The response should consist of the data below, copied exactly, with no pictures in it.

### RECORDS SHOWN

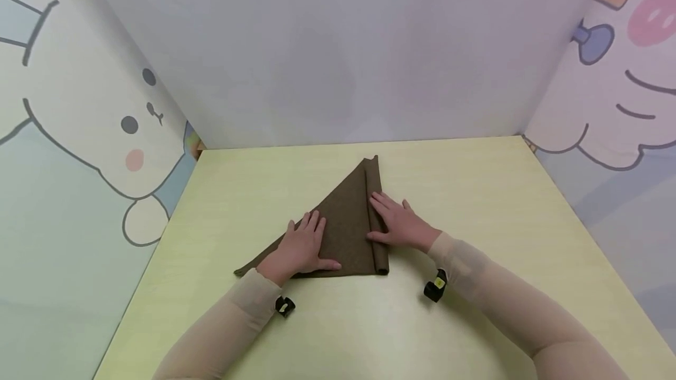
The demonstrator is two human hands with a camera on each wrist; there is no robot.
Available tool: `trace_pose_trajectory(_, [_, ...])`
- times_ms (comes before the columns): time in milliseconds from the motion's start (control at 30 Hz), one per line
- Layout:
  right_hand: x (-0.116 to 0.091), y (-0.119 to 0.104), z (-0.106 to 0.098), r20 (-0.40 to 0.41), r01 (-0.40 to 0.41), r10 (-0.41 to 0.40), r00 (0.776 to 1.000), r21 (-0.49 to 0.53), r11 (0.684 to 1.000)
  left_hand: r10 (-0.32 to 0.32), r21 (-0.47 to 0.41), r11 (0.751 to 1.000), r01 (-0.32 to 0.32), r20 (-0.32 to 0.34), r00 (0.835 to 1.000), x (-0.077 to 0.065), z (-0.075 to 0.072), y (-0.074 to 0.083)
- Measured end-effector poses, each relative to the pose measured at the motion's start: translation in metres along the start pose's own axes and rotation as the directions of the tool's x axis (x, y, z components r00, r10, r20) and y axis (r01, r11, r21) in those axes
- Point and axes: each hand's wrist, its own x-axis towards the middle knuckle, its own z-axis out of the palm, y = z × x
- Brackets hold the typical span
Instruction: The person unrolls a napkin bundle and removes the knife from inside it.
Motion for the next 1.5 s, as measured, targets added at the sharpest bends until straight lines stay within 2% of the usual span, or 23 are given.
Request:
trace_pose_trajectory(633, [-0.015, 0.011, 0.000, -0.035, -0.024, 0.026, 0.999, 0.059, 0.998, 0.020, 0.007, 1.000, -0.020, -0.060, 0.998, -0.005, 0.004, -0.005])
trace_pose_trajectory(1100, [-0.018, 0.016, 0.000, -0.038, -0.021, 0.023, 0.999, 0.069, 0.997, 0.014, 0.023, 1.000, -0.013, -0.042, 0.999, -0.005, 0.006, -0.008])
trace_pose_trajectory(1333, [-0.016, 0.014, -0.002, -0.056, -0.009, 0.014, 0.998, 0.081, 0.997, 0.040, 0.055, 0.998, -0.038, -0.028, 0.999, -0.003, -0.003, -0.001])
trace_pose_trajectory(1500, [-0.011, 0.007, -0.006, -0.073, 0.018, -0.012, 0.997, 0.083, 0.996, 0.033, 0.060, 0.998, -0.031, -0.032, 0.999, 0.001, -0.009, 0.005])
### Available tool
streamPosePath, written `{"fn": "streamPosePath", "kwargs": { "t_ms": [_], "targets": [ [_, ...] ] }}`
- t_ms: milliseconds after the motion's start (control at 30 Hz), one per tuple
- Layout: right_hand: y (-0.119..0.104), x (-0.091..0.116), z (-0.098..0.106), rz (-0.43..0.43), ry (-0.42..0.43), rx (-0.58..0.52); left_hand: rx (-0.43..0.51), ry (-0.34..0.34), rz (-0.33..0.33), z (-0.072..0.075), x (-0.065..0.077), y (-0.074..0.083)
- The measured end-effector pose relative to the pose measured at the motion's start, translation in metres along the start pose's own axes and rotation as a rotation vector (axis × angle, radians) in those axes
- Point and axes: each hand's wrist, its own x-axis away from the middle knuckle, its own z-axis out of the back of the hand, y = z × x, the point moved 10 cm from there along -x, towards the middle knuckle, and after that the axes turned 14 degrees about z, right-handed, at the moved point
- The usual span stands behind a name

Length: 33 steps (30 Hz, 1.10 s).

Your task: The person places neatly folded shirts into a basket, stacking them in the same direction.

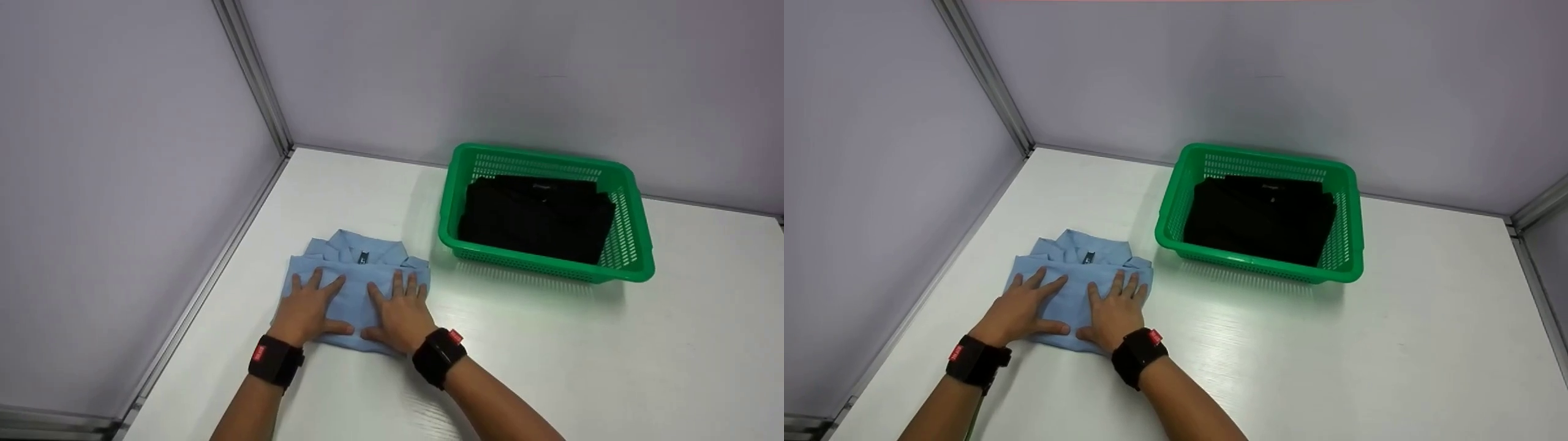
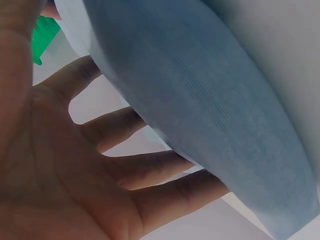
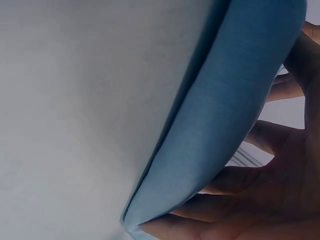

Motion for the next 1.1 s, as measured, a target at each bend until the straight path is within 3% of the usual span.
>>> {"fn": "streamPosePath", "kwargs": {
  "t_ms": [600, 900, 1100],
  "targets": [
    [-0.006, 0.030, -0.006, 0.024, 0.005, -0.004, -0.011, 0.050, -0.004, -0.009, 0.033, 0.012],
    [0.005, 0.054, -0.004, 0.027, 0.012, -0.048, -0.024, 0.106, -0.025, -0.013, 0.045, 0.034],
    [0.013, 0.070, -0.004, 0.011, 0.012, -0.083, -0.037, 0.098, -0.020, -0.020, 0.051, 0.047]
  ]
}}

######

_REPLY_
The demonstrator is two human hands with a camera on each wrist; there is no robot.
Available tool: `trace_pose_trajectory(_, [_, ...])`
- times_ms (comes before the columns): time in milliseconds from the motion's start (control at 30 Hz), one per line
- Layout:
  right_hand: x (-0.116 to 0.091), y (-0.119 to 0.104), z (-0.106 to 0.098), r20 (-0.40 to 0.41), r01 (-0.40 to 0.41), r10 (-0.41 to 0.40), r00 (0.776 to 1.000), r21 (-0.49 to 0.53), r11 (0.684 to 1.000)
  left_hand: r10 (-0.32 to 0.32), r21 (-0.47 to 0.41), r11 (0.751 to 1.000), r01 (-0.32 to 0.32), r20 (-0.32 to 0.34), r00 (0.835 to 1.000), x (-0.077 to 0.065), z (-0.075 to 0.072), y (-0.074 to 0.083)
- Measured end-effector poses, each relative to the pose measured at the motion's start: translation in metres along the start pose's own axes and rotation as the directions of the tool's x axis (x, y, z components r00, r10, r20) and y axis (r01, r11, r21) in those axes
- Point and axes: each hand's wrist, its own x-axis towards the middle knuckle, its own z-axis out of the palm, y = z × x
- Brackets hold the typical span
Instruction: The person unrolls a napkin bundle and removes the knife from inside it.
Motion for the next 1.5 s, as measured, targets added at the sharpest bends until straight lines stay within 2% of the usual span, or 23 are given.
Request:
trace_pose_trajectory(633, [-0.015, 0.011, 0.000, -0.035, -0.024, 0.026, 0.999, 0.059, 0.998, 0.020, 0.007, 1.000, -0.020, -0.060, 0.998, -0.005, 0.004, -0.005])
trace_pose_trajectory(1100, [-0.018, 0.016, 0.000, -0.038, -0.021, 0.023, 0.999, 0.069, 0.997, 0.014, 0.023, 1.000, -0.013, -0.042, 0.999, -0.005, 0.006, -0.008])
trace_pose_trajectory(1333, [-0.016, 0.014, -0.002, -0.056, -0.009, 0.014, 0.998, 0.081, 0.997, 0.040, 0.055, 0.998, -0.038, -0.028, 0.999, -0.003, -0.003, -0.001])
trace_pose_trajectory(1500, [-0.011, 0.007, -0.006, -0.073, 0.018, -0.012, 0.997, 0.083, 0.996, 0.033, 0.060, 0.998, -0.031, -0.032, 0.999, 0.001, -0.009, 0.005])
### Available tool
streamPosePath, written `{"fn": "streamPosePath", "kwargs": { "t_ms": [_], "targets": [ [_, ...] ] }}`
- t_ms: milliseconds after the motion's start (control at 30 Hz), one per tuple
- Layout: right_hand: y (-0.119..0.104), x (-0.091..0.116), z (-0.098..0.106), rz (-0.43..0.43), ry (-0.42..0.43), rx (-0.58..0.52); left_hand: rx (-0.43..0.51), ry (-0.34..0.34), rz (-0.33..0.33), z (-0.072..0.075), x (-0.065..0.077), y (-0.074..0.083)
- The measured end-effector pose relative to the pose measured at the motion's start, translation in metres along the start pose's own axes and rotation as a rotation vector (axis × angle, radians) in those axes
- Point and axes: each hand's wrist, its own x-axis away from the middle knuckle, its own z-axis out of the back of the hand, y = z × x, the point moved 10 cm from there along -x, towards the middle knuckle, and after that the axes turned 14 degrees about z, right-handed, at the moved point
- The usual span stands behind a name

Length: 33 steps (30 Hz, 1.10 s).

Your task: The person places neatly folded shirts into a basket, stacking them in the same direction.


Motion for the next 1.1 s, as measured, a target at each bend until the straight path is within 3% of the usual span.
>>> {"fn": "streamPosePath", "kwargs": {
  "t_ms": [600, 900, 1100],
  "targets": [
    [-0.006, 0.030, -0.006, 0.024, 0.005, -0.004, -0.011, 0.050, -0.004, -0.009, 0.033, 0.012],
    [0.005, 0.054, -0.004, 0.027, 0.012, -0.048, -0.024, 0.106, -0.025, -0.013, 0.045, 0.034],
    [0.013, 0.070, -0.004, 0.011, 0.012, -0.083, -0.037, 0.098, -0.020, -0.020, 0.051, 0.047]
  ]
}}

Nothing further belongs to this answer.